### TASK STATEMENT
Count the lines below that include the word "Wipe" and write that number alone.

Collection entries:
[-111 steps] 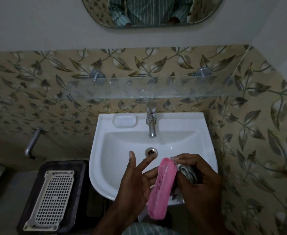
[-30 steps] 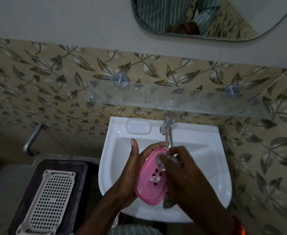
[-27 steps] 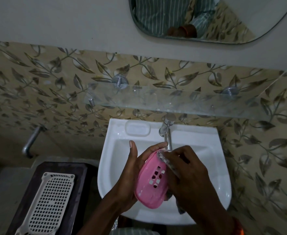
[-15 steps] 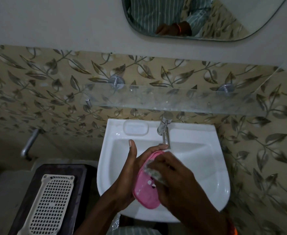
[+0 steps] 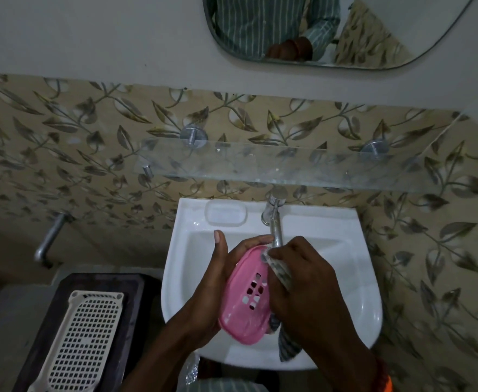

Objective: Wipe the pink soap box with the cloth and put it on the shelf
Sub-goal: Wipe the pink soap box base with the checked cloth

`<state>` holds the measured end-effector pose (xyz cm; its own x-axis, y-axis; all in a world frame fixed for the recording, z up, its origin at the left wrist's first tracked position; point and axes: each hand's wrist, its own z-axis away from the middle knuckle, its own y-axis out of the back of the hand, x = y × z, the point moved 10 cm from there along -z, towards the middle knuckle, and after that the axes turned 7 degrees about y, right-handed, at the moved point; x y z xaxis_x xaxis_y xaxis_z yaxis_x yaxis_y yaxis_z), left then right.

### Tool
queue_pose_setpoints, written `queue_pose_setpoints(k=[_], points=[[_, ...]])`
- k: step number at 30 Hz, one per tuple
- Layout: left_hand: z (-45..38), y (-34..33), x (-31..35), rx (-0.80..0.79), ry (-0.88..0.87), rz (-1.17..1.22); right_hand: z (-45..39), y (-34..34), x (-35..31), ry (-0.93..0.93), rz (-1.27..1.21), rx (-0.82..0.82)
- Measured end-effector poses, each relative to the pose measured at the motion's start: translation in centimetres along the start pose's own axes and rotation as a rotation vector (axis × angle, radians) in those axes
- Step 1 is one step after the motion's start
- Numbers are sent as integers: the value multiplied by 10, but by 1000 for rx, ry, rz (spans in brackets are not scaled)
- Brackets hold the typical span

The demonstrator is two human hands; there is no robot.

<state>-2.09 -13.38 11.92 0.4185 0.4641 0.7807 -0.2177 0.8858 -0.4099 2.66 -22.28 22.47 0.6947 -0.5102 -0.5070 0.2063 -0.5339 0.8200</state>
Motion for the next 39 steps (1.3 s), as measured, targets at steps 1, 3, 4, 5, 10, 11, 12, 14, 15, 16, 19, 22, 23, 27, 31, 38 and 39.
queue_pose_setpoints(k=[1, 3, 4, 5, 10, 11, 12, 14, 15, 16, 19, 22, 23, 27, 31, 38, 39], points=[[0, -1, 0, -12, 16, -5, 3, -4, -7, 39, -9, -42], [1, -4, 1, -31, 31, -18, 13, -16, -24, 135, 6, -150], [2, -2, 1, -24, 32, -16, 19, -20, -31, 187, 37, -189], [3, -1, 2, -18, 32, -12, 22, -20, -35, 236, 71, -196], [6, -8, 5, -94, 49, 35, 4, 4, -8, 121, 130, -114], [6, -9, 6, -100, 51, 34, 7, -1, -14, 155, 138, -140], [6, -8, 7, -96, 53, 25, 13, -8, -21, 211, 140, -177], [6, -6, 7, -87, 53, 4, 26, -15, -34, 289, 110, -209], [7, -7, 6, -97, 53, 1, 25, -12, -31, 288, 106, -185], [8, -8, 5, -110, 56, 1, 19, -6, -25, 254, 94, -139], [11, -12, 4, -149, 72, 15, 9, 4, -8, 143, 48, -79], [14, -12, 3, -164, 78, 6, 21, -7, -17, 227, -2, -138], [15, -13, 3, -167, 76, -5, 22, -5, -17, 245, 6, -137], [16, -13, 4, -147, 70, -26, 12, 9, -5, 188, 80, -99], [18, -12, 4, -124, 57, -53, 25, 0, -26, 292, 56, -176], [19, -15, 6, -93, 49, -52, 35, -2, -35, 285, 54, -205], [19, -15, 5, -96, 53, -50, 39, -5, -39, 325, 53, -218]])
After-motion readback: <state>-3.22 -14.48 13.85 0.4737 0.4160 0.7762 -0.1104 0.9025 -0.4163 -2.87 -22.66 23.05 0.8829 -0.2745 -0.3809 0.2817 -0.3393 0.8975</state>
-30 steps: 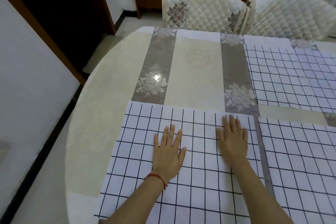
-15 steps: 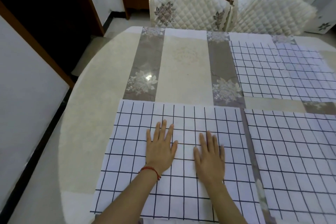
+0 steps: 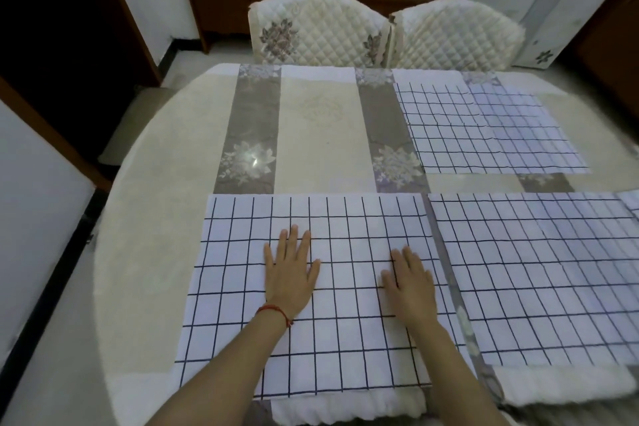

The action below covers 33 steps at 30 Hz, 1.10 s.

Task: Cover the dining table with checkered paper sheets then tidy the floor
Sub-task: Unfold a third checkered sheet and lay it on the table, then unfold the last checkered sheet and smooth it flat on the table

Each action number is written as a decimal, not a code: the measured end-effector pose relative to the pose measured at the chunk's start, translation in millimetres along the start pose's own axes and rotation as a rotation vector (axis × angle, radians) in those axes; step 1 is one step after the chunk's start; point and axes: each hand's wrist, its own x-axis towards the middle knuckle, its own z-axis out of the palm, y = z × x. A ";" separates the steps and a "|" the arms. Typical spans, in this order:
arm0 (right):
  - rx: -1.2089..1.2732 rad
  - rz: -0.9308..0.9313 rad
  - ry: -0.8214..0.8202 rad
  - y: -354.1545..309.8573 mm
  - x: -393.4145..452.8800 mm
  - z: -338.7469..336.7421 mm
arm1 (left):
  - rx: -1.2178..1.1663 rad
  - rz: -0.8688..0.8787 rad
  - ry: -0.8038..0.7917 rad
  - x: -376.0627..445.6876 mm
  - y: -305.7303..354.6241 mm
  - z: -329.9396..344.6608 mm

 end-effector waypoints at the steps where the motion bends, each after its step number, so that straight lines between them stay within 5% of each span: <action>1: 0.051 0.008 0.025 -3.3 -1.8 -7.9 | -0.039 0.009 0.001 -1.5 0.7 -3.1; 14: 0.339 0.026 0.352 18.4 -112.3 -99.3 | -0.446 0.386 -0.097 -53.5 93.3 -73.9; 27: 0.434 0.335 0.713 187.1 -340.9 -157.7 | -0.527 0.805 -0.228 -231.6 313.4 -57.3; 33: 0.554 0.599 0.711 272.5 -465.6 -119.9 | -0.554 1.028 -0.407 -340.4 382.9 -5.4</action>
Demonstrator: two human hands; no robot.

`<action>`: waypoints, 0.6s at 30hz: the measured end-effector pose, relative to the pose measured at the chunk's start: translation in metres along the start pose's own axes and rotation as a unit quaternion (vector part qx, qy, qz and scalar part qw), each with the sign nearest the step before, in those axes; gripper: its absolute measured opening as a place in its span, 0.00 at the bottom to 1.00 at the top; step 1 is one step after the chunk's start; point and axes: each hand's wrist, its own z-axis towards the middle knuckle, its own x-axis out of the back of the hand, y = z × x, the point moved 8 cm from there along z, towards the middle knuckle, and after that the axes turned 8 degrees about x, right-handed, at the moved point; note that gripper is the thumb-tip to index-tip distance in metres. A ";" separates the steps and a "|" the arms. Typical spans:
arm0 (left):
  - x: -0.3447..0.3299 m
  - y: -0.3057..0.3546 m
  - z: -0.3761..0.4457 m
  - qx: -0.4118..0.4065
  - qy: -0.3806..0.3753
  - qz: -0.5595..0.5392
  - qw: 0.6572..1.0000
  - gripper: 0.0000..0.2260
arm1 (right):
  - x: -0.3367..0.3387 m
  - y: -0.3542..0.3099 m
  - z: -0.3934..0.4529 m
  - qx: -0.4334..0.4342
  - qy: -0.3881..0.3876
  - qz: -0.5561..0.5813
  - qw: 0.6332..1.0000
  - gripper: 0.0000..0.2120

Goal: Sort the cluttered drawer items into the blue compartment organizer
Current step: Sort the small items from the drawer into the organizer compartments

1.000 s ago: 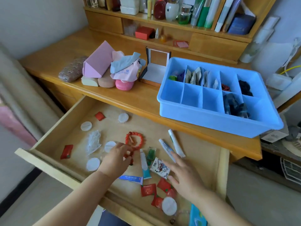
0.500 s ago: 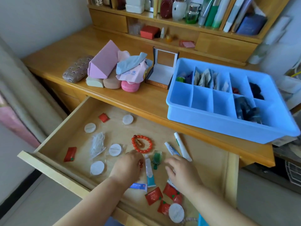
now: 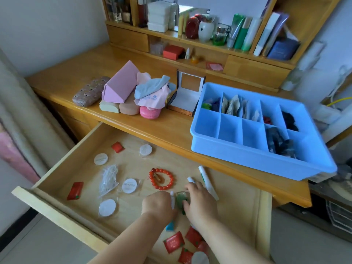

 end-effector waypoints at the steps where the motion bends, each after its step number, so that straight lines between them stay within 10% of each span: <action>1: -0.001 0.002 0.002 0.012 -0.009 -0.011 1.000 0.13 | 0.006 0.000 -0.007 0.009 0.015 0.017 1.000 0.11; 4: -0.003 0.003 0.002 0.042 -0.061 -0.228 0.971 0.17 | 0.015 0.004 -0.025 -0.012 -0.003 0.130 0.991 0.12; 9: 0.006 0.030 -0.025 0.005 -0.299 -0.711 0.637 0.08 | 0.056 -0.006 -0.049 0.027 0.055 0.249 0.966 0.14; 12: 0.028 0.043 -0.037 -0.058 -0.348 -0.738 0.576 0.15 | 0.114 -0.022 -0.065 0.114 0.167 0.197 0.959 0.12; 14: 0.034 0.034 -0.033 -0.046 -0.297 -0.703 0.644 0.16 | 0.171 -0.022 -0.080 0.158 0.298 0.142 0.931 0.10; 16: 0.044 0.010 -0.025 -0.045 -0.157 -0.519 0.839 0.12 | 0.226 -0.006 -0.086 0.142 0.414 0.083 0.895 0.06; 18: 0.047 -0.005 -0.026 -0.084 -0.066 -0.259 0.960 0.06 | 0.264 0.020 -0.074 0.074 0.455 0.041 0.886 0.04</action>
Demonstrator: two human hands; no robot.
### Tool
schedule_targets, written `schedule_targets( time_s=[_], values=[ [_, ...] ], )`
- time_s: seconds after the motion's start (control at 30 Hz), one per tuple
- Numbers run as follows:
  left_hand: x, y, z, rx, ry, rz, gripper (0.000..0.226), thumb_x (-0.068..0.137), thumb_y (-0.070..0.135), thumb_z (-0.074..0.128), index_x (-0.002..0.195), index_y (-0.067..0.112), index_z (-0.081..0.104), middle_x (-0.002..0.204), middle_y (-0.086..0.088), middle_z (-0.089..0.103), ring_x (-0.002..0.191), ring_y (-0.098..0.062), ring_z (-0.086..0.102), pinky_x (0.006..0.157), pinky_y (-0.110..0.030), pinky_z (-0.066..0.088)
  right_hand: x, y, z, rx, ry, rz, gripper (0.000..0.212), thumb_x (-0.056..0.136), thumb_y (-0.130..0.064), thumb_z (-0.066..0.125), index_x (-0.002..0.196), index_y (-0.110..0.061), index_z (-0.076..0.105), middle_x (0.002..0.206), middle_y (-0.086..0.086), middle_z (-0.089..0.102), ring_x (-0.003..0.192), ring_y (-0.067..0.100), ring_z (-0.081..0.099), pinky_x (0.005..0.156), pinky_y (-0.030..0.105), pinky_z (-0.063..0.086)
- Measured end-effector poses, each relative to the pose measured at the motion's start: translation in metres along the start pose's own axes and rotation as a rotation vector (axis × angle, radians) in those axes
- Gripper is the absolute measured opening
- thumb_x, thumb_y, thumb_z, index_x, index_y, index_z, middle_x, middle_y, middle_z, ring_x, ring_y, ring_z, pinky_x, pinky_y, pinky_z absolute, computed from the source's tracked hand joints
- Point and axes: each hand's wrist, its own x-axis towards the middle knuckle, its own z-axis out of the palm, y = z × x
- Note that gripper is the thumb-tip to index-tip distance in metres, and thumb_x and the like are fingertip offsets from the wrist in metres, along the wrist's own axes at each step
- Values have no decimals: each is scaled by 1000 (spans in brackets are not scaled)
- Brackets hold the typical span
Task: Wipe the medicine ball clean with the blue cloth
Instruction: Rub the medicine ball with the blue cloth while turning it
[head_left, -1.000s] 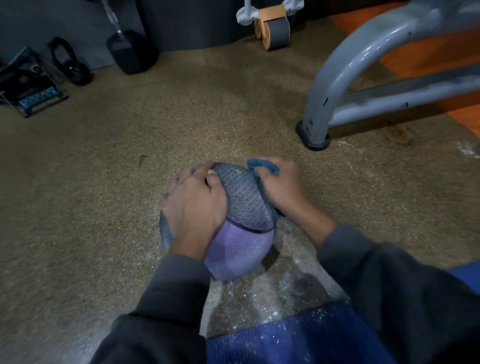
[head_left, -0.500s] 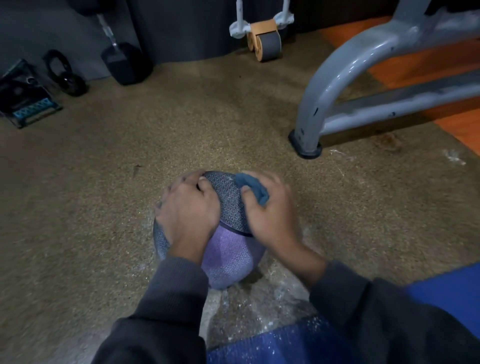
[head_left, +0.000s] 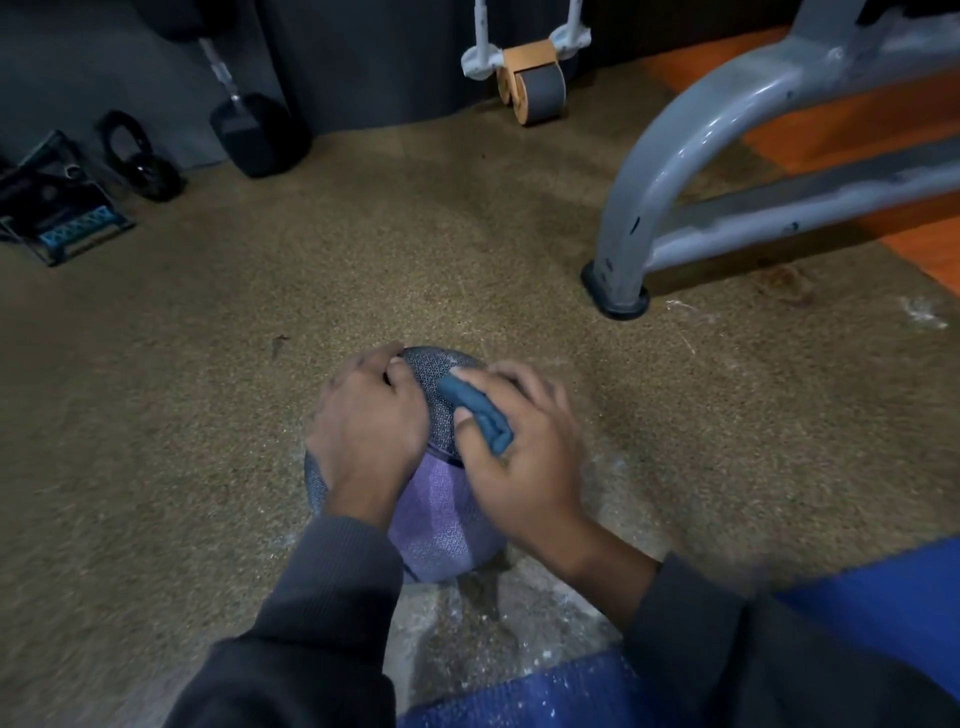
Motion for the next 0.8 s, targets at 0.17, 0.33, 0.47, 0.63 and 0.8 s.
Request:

### RESPONSE
3